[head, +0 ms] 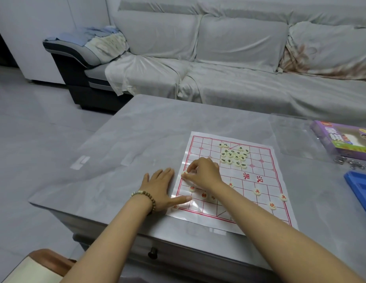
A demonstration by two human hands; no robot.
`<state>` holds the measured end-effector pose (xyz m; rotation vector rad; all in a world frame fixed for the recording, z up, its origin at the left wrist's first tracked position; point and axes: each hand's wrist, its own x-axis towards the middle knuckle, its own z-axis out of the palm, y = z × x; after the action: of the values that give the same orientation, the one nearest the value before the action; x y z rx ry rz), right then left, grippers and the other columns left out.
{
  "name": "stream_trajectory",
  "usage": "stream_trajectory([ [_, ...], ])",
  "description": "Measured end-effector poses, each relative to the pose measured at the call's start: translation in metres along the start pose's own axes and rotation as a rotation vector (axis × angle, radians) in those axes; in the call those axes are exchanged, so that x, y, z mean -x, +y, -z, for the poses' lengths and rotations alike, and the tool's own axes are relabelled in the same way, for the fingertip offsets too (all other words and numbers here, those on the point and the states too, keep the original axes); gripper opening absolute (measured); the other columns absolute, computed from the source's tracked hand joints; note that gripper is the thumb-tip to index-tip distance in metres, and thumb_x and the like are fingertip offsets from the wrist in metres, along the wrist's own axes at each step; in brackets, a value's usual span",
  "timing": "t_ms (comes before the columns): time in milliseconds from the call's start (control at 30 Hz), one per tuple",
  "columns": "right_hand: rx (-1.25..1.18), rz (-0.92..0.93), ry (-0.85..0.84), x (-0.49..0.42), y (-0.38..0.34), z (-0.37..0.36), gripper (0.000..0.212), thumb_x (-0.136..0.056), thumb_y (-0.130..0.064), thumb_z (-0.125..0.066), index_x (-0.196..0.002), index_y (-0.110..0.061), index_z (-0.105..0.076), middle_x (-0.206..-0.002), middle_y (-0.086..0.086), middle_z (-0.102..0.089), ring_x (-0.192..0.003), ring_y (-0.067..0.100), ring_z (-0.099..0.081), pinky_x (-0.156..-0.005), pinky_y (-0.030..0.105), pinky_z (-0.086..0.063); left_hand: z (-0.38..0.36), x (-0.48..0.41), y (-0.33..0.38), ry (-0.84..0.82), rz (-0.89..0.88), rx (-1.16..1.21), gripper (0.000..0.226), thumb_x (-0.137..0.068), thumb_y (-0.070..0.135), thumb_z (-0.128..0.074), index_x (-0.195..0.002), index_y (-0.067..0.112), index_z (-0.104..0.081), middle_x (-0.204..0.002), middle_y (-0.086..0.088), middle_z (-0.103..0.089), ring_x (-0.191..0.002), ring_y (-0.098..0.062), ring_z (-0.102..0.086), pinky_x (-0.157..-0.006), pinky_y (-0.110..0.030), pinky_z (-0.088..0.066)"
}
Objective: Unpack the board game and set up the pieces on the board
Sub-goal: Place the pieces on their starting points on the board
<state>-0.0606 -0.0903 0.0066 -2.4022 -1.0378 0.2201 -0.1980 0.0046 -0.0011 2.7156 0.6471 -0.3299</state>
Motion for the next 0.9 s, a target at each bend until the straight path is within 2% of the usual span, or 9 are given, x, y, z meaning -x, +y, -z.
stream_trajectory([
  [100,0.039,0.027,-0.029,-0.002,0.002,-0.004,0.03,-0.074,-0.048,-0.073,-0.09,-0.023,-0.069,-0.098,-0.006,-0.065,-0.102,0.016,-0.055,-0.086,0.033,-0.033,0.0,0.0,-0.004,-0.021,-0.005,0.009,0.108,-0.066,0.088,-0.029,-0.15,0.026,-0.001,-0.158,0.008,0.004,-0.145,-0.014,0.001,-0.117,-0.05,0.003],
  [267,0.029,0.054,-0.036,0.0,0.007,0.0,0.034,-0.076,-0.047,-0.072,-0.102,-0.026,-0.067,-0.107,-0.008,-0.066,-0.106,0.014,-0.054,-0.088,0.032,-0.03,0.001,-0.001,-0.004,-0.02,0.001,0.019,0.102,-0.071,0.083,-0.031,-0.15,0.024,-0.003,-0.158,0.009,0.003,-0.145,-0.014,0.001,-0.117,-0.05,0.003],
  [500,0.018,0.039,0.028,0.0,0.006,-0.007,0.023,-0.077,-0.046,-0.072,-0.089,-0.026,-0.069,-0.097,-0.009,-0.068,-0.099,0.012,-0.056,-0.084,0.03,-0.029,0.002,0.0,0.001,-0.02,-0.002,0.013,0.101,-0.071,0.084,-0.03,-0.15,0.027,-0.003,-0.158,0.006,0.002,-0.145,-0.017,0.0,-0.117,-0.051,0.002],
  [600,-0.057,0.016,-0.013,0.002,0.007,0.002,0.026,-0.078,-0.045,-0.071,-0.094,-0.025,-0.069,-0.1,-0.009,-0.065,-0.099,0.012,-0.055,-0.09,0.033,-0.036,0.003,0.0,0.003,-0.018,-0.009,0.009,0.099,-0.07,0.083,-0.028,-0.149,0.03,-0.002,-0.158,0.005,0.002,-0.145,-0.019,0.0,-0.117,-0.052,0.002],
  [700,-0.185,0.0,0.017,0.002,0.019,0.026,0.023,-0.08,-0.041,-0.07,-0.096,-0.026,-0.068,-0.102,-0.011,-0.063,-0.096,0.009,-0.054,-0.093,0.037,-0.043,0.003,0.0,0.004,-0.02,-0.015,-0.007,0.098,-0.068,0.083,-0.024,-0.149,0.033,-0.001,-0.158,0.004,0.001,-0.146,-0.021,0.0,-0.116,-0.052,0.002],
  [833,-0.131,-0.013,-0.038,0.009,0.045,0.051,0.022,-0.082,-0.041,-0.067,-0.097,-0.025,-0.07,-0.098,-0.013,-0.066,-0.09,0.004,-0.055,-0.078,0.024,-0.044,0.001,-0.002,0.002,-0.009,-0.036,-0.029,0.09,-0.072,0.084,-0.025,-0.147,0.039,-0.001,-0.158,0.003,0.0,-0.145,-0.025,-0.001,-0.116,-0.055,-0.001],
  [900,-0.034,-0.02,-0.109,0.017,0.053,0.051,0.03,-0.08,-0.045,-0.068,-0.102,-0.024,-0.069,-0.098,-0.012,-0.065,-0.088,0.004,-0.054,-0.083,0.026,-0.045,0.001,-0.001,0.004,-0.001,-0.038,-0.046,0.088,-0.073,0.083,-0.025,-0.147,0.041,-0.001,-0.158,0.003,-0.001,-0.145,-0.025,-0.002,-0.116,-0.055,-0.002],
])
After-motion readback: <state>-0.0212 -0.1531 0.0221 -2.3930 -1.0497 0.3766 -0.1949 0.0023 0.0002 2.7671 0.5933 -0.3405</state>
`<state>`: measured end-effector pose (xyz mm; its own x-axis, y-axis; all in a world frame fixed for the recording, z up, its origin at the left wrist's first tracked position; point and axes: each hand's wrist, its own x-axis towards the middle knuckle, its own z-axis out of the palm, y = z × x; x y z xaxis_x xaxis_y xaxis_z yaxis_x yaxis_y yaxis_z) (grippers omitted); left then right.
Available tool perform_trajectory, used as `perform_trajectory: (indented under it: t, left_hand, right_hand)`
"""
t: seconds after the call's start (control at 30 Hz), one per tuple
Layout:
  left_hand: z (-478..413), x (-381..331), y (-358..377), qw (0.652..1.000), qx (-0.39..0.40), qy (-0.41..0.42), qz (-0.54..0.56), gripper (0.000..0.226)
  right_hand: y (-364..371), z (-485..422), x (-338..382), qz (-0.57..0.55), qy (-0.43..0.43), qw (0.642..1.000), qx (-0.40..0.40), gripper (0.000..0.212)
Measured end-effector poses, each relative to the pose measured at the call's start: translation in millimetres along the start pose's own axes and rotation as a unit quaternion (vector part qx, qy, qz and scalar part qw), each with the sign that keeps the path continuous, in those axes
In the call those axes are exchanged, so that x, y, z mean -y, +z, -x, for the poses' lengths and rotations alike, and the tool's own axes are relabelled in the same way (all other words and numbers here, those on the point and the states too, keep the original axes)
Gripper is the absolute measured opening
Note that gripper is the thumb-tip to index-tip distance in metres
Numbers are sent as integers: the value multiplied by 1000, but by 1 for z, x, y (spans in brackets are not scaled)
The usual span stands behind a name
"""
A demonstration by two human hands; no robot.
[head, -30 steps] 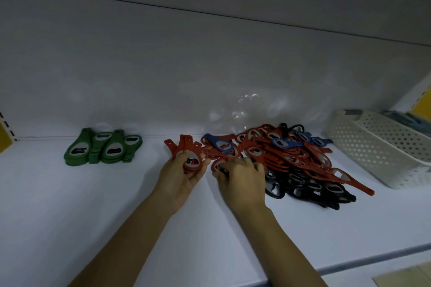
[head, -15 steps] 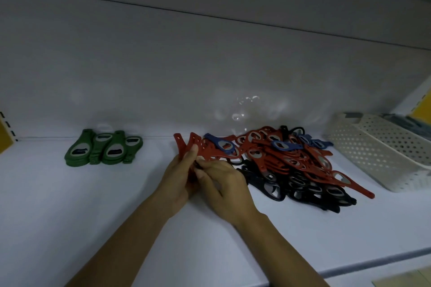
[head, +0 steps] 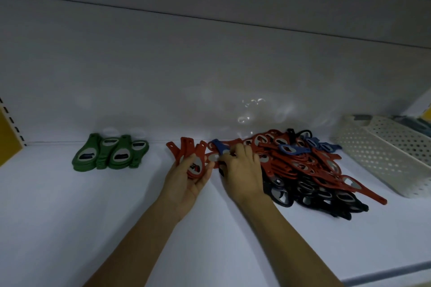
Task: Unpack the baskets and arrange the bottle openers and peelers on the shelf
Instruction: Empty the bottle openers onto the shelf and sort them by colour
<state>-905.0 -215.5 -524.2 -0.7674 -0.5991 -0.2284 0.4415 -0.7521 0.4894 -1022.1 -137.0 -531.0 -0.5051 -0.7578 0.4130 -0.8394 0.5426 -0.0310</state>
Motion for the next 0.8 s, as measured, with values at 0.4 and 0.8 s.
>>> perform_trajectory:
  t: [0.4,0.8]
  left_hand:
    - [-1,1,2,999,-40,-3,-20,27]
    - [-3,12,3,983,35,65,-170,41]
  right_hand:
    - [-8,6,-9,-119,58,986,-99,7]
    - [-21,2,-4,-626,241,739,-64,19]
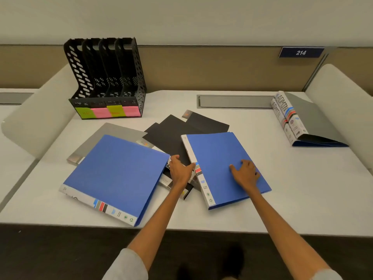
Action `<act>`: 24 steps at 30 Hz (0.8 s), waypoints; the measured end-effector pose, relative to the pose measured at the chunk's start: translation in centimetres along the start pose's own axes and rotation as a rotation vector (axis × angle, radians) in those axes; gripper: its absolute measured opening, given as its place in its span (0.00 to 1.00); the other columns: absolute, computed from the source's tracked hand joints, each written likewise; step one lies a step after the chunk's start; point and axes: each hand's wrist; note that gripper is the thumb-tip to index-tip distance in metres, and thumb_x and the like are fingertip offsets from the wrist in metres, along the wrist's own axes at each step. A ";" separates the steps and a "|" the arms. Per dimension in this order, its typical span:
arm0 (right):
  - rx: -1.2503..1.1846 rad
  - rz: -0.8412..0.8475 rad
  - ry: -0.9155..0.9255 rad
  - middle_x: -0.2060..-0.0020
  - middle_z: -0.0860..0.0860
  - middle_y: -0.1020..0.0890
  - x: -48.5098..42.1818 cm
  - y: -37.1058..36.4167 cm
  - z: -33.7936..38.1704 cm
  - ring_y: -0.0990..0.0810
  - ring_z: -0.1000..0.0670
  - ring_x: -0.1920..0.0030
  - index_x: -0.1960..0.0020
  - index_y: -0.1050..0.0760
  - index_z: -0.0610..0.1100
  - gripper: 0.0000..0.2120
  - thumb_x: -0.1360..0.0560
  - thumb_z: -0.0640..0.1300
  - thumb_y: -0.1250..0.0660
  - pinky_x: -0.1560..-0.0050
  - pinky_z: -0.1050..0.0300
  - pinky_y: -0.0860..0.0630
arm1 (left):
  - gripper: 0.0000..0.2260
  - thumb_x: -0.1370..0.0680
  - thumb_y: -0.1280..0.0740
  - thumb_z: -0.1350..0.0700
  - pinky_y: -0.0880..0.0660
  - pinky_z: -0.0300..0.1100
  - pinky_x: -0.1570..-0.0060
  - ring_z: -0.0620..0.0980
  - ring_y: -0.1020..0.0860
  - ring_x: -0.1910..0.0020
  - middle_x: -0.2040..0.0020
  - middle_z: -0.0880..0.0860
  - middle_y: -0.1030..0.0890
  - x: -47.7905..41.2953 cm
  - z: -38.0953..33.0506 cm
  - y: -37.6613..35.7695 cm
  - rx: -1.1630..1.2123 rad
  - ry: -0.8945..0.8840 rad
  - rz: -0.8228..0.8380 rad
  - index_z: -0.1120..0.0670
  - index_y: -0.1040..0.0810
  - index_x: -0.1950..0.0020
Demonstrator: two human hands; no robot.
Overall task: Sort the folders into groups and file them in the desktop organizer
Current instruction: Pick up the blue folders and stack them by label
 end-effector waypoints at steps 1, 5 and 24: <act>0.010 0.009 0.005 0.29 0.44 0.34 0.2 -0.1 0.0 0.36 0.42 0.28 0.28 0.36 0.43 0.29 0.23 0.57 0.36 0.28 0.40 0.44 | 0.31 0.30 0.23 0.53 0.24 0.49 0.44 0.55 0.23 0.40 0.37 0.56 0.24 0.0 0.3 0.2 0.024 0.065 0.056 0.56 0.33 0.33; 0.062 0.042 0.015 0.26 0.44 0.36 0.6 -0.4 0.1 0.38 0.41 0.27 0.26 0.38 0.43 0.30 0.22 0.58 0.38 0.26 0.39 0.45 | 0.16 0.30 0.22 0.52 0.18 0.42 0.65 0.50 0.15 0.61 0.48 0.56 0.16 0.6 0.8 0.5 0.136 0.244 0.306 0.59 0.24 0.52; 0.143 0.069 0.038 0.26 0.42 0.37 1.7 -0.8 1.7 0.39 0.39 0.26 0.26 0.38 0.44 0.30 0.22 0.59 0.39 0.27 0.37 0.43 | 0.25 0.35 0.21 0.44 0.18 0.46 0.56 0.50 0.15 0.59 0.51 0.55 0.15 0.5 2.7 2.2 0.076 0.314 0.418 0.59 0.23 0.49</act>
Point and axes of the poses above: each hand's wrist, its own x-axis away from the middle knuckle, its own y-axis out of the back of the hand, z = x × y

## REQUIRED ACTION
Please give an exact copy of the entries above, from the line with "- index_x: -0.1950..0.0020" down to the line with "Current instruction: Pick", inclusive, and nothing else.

## OUTPUT OF THE EXERCISE
  - index_x: -0.1950..0.0020
Demonstrator: two human hands; no robot.
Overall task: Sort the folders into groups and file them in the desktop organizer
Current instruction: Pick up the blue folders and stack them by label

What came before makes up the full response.